Sie produzieren heute unter wenig nachhaltigen Bedingungen die keine Ersatz-Investitionen oder Produktentwicklungen mehr ermöglichen.

Die Handelsmargen sind meilenweit von dem entfernt was in den Hoch-Zeiten der analogen Fotografie üblich war.

Zwischen 2006 und 2010 haben die meisten Händler Verluste gemacht (wir auch).

Alle mir bekannten Marktteilnehmer sind "for sale". Wer immer Lust hat sich in diesem Markt zu betätigen: Vortreten!

Heute stehen wir alle gerade "auf der Kante". Filme werden in Deutschland nicht "günstig" sondern unter "prekären Umständen" mit faktischem Verlust angeboten.

Papier ist nicht "oligopolartig überteuert" sondern bildet das unterste dessen ab was notwendig ist um die jeweilige Distribution zu ermöglichen.

Es ist wesentlich aufwendiger eine Papiermatrix mit Größen, Oberflächen und dem Preis-Volumenverhältnis abzubilden als ein paar Filme zu handeln.

Dabei verdienen alle beteiligten deutlich weniger als vor 15 Jahren nämlich annähernd gar nichts.

Der Wettbewerb funktioniert in einem Markt mit unendlichem Überangebot bei sinkender Nachfrage und exponentiell an die Produktionsmengen gekoppelten Rüstkosten für den Konsumenten ganz hervorragend.

Aber sobald wir sehen, dass einer der Beteiligten sich traut ein wenig den Preis nach oben zu korrigieren ziehen wir natürlich nach.

Wir zittern jeden Monat den Lohnauszahlungen entgegen, seit bald 10 Jahren.

Wir passen unsere Preise nicht an um uns die Taschen vollzustopfen, sondern um den übernächsten Monat zu erleben.

 

Das Ilford Papier in England günstiger ist liegt daran, dass das Pfund eingeknickt ist und Ilford den Englischen Markt zu Vorzugskonditionen direkt beliefert. Wir müssen über einen Zwischenhändler gehen und dürfen Ilford nicht direkt kaufen.

Dabei berücksichtigen sie, dass der Engländer ja nicht mehr verdient wenn seine Währung sinkt. Das erzeugt natürlich Spannungen mit den anderen Ländern die nicht zu solchen Vorzugskonditionen beliefert werden. So lange wie Ilford diese Unterschiede will, wird es sie geben.

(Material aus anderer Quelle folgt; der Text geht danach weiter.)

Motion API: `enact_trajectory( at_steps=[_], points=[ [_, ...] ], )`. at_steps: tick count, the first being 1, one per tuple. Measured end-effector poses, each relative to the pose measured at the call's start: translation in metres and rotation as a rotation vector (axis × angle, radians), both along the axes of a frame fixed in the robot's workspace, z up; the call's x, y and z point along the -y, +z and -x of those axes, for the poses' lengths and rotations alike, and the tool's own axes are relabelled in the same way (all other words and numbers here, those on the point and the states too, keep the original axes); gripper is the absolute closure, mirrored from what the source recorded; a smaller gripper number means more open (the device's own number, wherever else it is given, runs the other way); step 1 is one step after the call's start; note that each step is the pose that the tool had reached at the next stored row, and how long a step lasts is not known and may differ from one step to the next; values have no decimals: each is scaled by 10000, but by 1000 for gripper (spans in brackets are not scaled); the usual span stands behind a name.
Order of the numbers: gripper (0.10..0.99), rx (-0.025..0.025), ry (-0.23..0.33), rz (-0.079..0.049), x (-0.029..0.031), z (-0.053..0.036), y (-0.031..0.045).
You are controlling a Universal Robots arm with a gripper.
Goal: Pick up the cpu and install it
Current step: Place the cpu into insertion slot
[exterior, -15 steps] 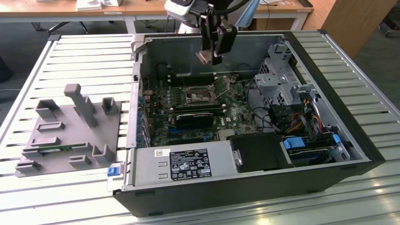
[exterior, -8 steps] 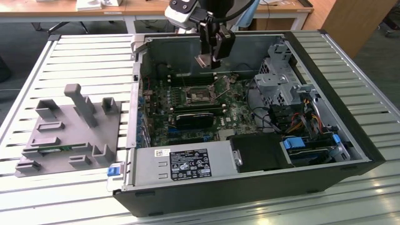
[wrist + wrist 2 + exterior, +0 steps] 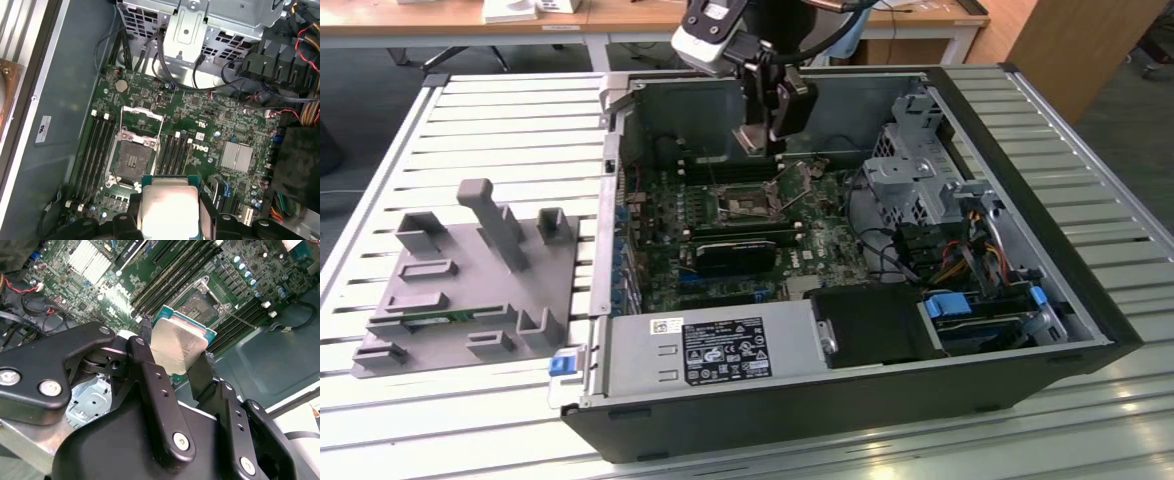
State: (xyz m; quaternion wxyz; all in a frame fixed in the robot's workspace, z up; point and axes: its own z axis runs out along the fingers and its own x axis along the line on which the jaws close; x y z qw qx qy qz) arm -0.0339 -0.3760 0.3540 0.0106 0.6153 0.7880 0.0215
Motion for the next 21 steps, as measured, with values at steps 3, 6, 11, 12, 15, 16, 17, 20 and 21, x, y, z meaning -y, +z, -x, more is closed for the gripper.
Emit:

Wir haben gar nichts davon - im Gegenteil wir verkaufen kaum noch Ilford Papier. Günstiger kann ich es nicht anbieten, dann mache ich Verlust an jeder Packung (die dann noch verbleibende Handelsmarge deckt den Aufwand nicht). Es ist dann besser das Geschäft einzustellen und Kosten zu sparen.

Was wir aber machen könnnen ist durch ausschalten von eigentlich üblichen Zwischenhändlern über die Eigenmarken attraktiv zu sein.

Das machen wir. Statt Multigrade IV gibt es das EasyPrint und statt Warmtone FB das Variotone.

Beide Papiere müssen den Preisvergleich mit England direkt o.ä.  nicht scheuen.